O fime elimina passagens que não servem nenhuma função na história, como recriações mágicas de guerras na sala da Sra. Zimmerman, e o Tio Jonathan a eclipsar a lua só porque Lewis quer impressionar  Tarby (a propósito, toda esta parte do livro parece descrever uma trip induzida por LSD). No filme, há realmente um eclipse lunar na noite em que o relógio faz o tempo voltar atrás.

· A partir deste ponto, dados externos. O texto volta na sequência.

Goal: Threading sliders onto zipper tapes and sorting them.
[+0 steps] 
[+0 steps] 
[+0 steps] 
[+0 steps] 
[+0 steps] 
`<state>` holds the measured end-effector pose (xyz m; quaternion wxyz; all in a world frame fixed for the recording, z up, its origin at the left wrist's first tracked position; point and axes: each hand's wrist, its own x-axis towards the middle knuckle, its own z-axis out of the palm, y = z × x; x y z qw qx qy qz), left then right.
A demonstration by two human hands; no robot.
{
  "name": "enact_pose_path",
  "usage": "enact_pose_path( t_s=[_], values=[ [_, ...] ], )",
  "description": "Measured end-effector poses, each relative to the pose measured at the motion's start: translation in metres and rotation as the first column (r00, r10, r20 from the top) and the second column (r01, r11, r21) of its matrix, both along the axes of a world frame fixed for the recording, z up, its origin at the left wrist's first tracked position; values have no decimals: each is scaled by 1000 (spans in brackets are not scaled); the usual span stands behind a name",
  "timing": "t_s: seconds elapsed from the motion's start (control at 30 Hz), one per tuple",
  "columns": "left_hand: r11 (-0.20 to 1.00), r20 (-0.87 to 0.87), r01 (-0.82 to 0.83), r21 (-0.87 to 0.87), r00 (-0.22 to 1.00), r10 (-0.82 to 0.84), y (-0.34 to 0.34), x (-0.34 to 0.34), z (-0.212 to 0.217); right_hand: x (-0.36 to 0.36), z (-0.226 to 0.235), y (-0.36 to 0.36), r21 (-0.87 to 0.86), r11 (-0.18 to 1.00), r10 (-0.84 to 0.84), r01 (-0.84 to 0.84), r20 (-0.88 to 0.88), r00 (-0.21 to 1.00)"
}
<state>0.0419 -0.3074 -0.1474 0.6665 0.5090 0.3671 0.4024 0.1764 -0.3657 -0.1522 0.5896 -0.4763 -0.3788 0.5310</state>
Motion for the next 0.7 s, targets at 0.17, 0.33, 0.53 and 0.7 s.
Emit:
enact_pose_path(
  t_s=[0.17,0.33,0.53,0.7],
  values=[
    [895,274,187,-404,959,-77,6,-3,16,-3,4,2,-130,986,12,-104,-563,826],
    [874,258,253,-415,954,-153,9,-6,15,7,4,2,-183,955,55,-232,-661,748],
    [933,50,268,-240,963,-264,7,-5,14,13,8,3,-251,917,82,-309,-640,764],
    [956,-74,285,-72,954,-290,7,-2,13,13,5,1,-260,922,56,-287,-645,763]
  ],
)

As regras de magia são um pouco vagas no livro. Apesar de o saxofone de Jonathan, o guarda-chuva da Sra. Zimmerman e a bola 8 mágica de Lewis serem mencionados no livro, o filme parece defini-los como objetos mágicos que canalizam a magia deles, uma espécie de veículo para a magia do feiticeiro.

Não pude deixar de reparar num subtexto queer no filme. A backstory exclusiva para o filme de Jonathan revela que ele foi expulso de casa pelo pai (por gostar de magia, sim, mas lembrem-se que isto é subtexto). Mais tarde, a relação dele com a Sra. Zimmerman é descrita por Lewis como “platónica” (já agora, o interesse de Lewis por aprender palavras novas é outra novidade trazida pelo filme) – eles não têm nada romântico um com o outro, e o Tio Jonathan parece ser um solteiro quarentão, algo insólito para 1955 (outra mudança em relação ao livro, cuja história decorre em 1948). Lewis, que parece ser mais sensível do que os outros rapazes e não gosta de desporto, além de querer tanto impressionar Tarby, diz ao tio que acha que ele também pode ser um “cisne negro”. Vamos trocar “gostar de magia” por “gostar de rapazes” e “cisne negro” por “gay”, e teremos uma nova visão da história.

Este filme tem um lugar muito especial no meu coração e gostaria que fosse descoberto por mais pessoas. O livro também vale muito a pena ler. Ambos se chamam O Mistério da Casa do Relógio em Portugal.